L'intellect agent personnel
dans les premiers écrits d'Albert le Grand et de Thomas d'Aquin
Dans une étude déjà ancienne, mais toujours actuelle par l'intérêt de la question soulevée, M. E. Gilson, se plaçant surtout au point de vue de la doctrine de l'illumination, situe fort bien le problème de l'originalité de saint Thomas (1). Il compare l'attitude du Docteur angélique sur ce point avec celle de ses contemporains et prédécesseurs et il conclut que le maître dominicain apparaît comme étant le premier à rompre ouvertement avec la tradition augustinienne, en assignant à chaque individu humain un intellect agent et en excluant toute illumination pour la connaissance d'ordre naturel. Cependant M. Gilson laisse en suspens divers points. Ainsi, il n'a pas pu déterminer si cette attitude de saint Thomas, dans toute sa netteté radicale, date du début de sa carrière ou non (p. 113). Mais surtout M. Gilson a délibérément laissé de côté saint Albert, inclinant à penser qu'il ne fut pas le grand novateur. Mais n'ayant pas la documentation nécessaire pour fonder cette opinion, M. Gilson reconnaît lui-même que « cette affirmation reste dénuée de valeur tant qu'elle ne s'accompagne pas de ses preuves » (p. 121).

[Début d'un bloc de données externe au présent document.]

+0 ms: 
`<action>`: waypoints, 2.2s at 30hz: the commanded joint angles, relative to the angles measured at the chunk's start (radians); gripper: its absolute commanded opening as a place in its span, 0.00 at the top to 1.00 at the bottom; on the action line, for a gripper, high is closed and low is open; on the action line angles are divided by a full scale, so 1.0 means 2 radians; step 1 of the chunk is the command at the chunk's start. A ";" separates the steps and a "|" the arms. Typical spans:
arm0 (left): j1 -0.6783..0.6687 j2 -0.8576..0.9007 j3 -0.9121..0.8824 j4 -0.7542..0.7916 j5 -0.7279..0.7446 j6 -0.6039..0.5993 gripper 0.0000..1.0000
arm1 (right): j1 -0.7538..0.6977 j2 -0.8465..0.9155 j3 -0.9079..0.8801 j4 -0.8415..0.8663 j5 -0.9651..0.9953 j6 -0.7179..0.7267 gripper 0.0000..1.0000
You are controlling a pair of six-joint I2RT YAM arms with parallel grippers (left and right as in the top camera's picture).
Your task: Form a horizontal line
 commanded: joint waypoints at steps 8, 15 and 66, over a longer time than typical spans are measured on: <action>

Les pages qu'on va lire offrent un essai de solution de ces deux lacunes dans l'histoire du thomisme. Elles voudraient répondre aux questions suivantes : Thomas a-t-il trouvé chez son maître Albert le Grand, la théorie de l'intellect agent personnel, principe suffisant d'explication de notre activité intellectuelle au plan naturel ? A-t-il lui-même professé cette doctrine dès le début de sa carrière ?
(l) E. GlLSON, Pourquoi saint Thomas a critiqué saint Augustin, Archives d'histoire doctrinale et littéraire du moyen âge, I, 1926, pp. 5-127.